EXERCISE OBJECTIVE => After locating the line with "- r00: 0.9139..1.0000" below, output it and each following line exactly, stopping after the line with "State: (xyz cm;". No pictures.

GIVEN DATA =>
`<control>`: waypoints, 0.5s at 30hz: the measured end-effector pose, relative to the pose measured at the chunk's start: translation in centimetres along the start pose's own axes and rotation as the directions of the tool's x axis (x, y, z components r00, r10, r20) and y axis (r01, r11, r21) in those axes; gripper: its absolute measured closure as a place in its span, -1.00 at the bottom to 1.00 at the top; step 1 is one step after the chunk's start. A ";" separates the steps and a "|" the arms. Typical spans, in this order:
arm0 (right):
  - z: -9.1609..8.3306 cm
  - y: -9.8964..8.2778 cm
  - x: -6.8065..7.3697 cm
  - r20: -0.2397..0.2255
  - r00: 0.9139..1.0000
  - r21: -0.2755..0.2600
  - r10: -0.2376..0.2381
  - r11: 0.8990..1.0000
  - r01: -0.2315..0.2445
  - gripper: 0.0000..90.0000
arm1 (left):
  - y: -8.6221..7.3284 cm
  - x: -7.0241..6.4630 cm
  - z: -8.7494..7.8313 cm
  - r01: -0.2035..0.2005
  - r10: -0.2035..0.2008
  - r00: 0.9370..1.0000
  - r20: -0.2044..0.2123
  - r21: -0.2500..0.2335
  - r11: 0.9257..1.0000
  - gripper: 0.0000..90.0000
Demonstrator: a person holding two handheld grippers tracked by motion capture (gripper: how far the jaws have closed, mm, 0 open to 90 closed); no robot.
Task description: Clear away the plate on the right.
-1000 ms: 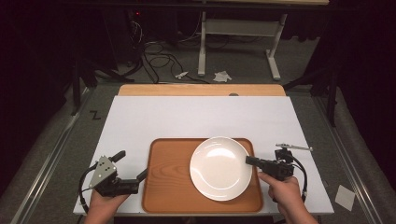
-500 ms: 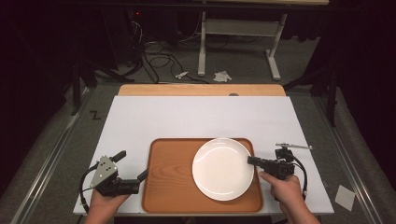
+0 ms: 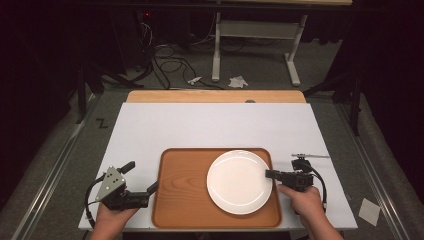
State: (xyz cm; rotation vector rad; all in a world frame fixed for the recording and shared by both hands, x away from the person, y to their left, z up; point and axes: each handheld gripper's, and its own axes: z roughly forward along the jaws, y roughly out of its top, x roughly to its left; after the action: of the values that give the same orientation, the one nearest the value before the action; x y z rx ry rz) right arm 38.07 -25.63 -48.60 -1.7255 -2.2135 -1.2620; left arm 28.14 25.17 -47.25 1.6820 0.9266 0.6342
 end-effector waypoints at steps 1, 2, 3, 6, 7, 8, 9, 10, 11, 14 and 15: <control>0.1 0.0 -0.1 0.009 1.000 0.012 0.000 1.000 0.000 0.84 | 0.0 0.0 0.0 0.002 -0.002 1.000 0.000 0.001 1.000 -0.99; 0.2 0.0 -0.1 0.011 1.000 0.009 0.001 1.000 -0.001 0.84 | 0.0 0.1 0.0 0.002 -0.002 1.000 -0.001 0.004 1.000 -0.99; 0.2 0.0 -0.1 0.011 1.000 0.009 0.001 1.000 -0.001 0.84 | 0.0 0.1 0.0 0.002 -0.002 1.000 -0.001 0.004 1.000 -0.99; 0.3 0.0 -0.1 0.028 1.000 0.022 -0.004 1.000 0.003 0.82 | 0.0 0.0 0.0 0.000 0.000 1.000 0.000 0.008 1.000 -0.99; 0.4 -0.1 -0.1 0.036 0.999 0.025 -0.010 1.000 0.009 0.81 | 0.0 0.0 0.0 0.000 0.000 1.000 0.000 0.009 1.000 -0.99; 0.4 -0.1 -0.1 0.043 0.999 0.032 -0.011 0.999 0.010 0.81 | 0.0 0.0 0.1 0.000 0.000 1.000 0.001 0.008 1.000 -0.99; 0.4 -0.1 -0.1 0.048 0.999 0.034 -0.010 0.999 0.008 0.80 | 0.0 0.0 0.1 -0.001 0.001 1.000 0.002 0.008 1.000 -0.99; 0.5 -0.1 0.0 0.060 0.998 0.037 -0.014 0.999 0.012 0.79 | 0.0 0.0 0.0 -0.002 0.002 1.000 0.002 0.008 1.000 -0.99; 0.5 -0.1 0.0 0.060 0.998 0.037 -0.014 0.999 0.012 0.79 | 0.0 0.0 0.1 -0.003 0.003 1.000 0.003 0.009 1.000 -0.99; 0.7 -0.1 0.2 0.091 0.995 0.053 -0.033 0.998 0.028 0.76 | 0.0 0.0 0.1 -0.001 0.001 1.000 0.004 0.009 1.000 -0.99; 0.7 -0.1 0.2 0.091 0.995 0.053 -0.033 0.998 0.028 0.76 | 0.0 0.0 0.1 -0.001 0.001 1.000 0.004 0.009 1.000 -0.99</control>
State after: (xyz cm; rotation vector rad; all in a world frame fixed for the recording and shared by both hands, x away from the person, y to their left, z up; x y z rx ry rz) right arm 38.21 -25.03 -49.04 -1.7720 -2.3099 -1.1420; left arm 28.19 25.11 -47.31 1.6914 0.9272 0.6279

RESULT OF THIS TASK =>
  - r00: 0.9139..1.0000
  - r21: -0.2755..0.2600
  - r10: -0.2376..0.2381
  - r11: 0.8990..1.0000
  - r01: -0.2315..0.2445
  - gripper: 0.0000..90.0000
arm1 (left):
  - y: -8.6221..7.3284 cm
  - x: -7.0241..6.4630 cm
  - z: -8.7494..7.8313 cm
  - r01: -0.2035..0.2005
  - r10: -0.2035..0.2008
  - r00: 0.9370..1.0000
  - r20: -0.2044..0.2123
  - r21: -0.2500..0.2335
  - r11: 0.9257..1.0000
  - gripper: 0.0000..90.0000
Demonstrator: a person holding two handheld grippers tracked by motion capture (gripper: how far the jaws have closed, mm, 0 open to 90 closed); no robot.
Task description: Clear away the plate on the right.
-1000 ms: 
-500 ms: 
+0 ms: 
State: (xyz cm; rotation vector rad; all in a world frame fixed for the recording and shared by both hands, x away from the person, y to their left, z up; point and axes: each handheld gripper's, and its own axes: z roughly forward along the jaws, y roughly out of its top, x roughly to its left; after the action: of the values that give the same orientation, the one nearest the value before the action; x y z rx ry rz) right arm 38.07 -25.63 -48.60 -1.7255 -2.2135 -1.2620; left arm 28.14 25.17 -47.25 1.6820 0.9266 0.6342

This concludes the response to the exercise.